Problems of called procedures
  1. called procedure must have a way of finding a new stack area without calling procedure
    • A fixed word of each stack segment
    • Processor provides the stack segment number - called procedure must have a way of validating references to arguments to prevent from being tricked into accessing inaccessible argument
    • let the called procedure runs as though in a higher ring - called procedure must have a way of knowing it would not return to a ring higher than the calling procedure
    • let the processor leave the ring number in an accessible register
Problem Upward call in returning back
  1. calling procedure may specify inaccessible arguments(HARDWARE solution is straightforward)
    • require calling procedure specify only accessible arguments(compromises programming generality)
    • dynamically include in the ring of the called procedure(compromises programming generality, expensive)
    • copy arguments to accessible segments(restricts parallel processes) - a gate must be provided for the downward return

HARDWARE solution: generating a trap to a supervisor procedure which performs the necessary environment adjustments, which are upward call and downward return

Hardware Implementation of Rings

  • SDW(SDW.R1, SDW.R2, SDW.R3) each is 3-bit and flags(SDW.R, SDW.W, SDW.E) is single-bit
    • write: [0, SDW.R1]
    • execute: [SDW.R1, SDW.R2]
    • read: [0, SDW.R2]
    • gate extension: [SDW.R2+1, SDW.R3]
  • SDW.GATE, single fixed-length, beginning at location 0 of a segment, the list of gate locations of a segment is compressed here(requiring all gate locations to be gathered together), contains the number of gate locations present
  • IPR: instruction pointer register, specifies the current ring of execution and the two-part address of the next instruction to be executed
  • TPR: temporary pointer register, to form the two-part address of each virtual memory reference, program inaccessible

Rings implementation

  • access checking logic, to validate each virtual memory reference(how to describe: trace the processor instruction cycle)
  • special instructions for changing the ring of execution

Processor Instruction Cycle

  1. retrieving the next instruction to be executed
    • calculating in TPR the effective address of the instruction’s operand
    • perform the instruction
    • do read
    • do write
    • does not reference operand(so no access validation is required)
      • EAP-type instruction, Effective Address to Pointer Register, load the RING, SEGNO, WORDNO fields of PRn, the only way to load PR’s
      • other transfer instruction, though needs not validation, an advance check is performed before reloading IPR from TPR
      • call and return instructions, software intervention would occur when perform an upward call or downward return
        1. CALL must be directed at a gate location, even the called procedure has the same ring
          • this provides protection against accidental calls to locations that are not entry points

other considerations

  1. trap, processor would change the ring to 0 and transfer control to a fixed location in the supervisor when trap detected
    • privileged instructions(load DBR, start I/O, restore processor state) could only be executed in ring 0

Call and Return Revisisted

  • arguments.

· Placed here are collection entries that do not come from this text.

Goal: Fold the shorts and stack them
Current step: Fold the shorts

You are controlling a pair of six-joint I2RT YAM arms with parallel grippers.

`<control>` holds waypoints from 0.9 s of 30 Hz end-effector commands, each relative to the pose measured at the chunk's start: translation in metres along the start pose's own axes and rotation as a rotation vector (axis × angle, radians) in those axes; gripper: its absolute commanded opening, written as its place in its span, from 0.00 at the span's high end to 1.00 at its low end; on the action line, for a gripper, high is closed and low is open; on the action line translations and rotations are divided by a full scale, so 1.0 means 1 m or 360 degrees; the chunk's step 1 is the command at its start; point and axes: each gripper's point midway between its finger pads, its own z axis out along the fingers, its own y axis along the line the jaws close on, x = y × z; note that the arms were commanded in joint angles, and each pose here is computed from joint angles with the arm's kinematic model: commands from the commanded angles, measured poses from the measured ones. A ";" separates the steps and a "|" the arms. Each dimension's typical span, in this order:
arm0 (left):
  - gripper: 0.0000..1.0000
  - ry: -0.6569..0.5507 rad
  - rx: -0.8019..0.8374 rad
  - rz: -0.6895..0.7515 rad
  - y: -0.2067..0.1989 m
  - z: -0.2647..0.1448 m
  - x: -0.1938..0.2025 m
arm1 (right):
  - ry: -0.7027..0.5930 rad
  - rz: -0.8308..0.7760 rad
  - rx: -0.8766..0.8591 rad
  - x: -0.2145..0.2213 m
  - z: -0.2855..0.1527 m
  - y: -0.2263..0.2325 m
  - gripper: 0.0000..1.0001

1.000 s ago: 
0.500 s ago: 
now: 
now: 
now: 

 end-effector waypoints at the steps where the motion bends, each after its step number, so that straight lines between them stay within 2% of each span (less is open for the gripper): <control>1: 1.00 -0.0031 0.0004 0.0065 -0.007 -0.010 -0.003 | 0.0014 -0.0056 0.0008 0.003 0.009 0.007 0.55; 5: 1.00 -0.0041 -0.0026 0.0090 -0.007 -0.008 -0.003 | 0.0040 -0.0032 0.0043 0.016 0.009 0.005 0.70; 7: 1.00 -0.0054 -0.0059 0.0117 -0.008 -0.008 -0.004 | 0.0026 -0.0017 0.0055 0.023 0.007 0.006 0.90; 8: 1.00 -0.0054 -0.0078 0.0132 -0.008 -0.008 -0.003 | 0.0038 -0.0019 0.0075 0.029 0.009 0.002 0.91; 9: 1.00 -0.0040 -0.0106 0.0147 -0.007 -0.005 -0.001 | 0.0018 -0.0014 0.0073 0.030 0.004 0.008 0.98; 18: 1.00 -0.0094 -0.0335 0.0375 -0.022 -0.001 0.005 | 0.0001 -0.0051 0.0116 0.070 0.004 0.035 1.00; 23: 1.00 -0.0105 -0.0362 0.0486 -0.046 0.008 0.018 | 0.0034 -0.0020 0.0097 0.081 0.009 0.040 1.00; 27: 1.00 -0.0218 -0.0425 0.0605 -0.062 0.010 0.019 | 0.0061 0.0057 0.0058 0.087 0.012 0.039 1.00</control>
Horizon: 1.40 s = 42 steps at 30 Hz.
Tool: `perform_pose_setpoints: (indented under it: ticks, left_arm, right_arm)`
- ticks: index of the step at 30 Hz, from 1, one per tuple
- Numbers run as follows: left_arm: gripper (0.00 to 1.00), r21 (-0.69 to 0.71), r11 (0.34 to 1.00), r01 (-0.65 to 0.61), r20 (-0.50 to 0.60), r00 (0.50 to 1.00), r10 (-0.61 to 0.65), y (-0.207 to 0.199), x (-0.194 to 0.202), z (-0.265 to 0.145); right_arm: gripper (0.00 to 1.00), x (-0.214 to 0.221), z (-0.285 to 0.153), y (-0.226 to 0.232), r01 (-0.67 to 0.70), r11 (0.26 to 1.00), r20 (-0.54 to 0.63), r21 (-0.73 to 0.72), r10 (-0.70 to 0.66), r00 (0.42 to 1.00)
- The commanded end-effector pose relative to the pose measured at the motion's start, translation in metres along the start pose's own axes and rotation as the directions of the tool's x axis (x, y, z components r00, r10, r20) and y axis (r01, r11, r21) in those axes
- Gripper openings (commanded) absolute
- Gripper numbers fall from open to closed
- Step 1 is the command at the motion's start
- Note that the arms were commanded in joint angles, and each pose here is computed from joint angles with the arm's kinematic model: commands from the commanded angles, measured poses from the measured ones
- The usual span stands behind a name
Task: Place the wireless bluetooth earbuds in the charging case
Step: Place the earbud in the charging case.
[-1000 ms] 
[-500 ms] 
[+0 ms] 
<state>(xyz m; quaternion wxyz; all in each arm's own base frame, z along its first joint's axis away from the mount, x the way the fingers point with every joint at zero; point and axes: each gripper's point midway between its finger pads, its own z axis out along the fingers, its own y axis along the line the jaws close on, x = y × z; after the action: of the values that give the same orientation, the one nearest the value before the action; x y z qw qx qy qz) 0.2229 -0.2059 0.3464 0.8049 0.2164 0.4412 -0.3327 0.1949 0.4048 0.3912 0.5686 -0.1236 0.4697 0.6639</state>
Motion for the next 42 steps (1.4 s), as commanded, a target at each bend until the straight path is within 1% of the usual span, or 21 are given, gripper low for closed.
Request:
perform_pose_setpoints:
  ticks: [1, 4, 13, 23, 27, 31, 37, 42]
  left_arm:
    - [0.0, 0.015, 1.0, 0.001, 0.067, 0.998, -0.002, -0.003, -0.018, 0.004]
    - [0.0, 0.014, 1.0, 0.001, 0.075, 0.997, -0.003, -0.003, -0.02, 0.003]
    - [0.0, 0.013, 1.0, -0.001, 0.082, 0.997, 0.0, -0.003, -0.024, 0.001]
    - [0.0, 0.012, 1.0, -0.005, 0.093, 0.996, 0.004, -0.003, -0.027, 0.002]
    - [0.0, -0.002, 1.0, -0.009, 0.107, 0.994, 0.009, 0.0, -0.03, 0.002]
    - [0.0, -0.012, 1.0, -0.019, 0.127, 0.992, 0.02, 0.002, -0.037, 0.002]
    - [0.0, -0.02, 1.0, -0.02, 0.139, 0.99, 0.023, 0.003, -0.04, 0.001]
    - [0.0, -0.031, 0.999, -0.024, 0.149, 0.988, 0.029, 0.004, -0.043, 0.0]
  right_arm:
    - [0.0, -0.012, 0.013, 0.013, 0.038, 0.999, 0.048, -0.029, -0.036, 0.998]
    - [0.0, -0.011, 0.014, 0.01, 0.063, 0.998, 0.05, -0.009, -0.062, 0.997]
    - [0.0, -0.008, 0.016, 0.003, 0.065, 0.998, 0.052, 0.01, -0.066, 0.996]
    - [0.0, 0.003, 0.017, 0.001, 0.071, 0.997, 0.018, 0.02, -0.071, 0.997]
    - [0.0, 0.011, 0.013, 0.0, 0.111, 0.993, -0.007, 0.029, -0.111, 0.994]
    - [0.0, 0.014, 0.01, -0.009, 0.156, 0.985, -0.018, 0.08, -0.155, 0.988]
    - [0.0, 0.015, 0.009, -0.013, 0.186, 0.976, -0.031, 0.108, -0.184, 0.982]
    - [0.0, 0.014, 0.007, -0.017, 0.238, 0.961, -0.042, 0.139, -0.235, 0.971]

All arguments >= caller ring
  • a return to the proper ring is accomplished. RETURN instruction is guaranteed to generate an effective ring number >= calling procedure

Use of Rings

  • Implicit invocation of certain ring 0 supervisor procedures: trap
  • Explicit invocation of ring 0 1 supervisor procedures by procedures in rings 2~5: to gates by standard subroutine calls
  • Procedures in rings 6 7 are inaccessible to supervisor gates

Conclusions

The hardware mechanisms solves three problems in a system, which equip with supervisor/user protection scheme and a shared virtual memory based on segmentation

  • users can create arbitrary, but protected, subsystems for use by others
  • the supervisor can be implemented in layers which are enforced
  • the user can protect himself while debugging his own(or borrowed) programs debug in a higher ring

Benefits of Protection Rings

  • let designer to implement his own system or subsystem
  • hardware implementation requires very small additional costs in hardware logci and processor speed
  • make it possible of calling protected subsystems or other procedures to use a same mechanism(let the developer gets rid of the idea that supervisor call is expensive)

Reviews

  • Modern Linux is using virtual memory management. When process is swithed, the process’s TLB would be loaded into MMU’s TLB. If the process specifies an inaccessible address, the MMU would raise an interrupt to notify the OS
  • Everything is a segment(on-line storage)
  • what is WORDNO(offset)? descriptor segment(Global Descriptor Table)? DBR(GDT register)?
  • what is PR(pointer register), IPR and TPR, two-part address?

Notes

  • paraphrase: delegation “trust” between layeres. TRUST, what is the boundary
  • Computer Utility=OS, Supervisor Program=kernal, IPR=PC Instruction Pointer, Segment Descriptor=Segment Table, SDW=Segment Table Entry
  • ROP